David Channell said:


> We are talking about separate grounding conductor back to the MSB, not the neutral. The isolated ground (ing) must be a separate conductor, insulated, and makes no contact to a grounding source except at the isolated ground buss and the main ground buss at the ufer.


that is it exactly I think in teh last 20 yrs i have seen only a hand full of true IG systems and that is exactly how it was done 

the rest were just like someone else said pretty orangre rec.:thumbup:


----------



## Mastertorturer (Jan 28, 2009)

The funny thing is 99% of this isolated ground crap is not needed. All modern electronics power supplies filter and condition power. Not to mention protect for other un-desirable power conditions such as brown outs. 

This is the power supply I used in the computer I built. Not the most expensive or the most advanced I might add. 
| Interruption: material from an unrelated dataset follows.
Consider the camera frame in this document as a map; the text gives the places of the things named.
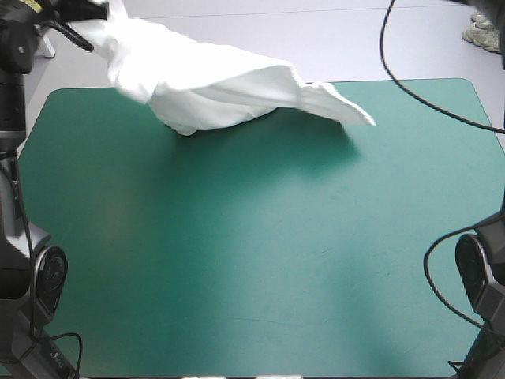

http://www.enermaxusa.com/catalog/p...d=170&osCsid=19da7dc5f50bd36243ab304ec161b852

Fiddle-fart around with your bonding and grounding all you want. It won't do diddly crap compared to the power supplies being made today.

This is all just a marketing gimmick & outdated techniques to "protect" electronics. Fancy orange receptacles with triangles indeed.


----------



## Bob Badger (Apr 19, 2009)

Mastertorturer said:


> The funny thing is 99% of this isolated ground crap is not needed.


I could not agree more and most times the IG gets compromised anyway so it's just a big joke and waste of money.


----------



## RIVETER (Sep 26, 2009)

*lGround*



InPhase277 said:


> Not really. When an electrician says ground, 99% of the time they are referring to something tied to a designated electrical zero point. In the vast majority of systems, this is the neutral point. And in electronics and automotive electrical, ground is mentioned continuously, with no connection with the earth.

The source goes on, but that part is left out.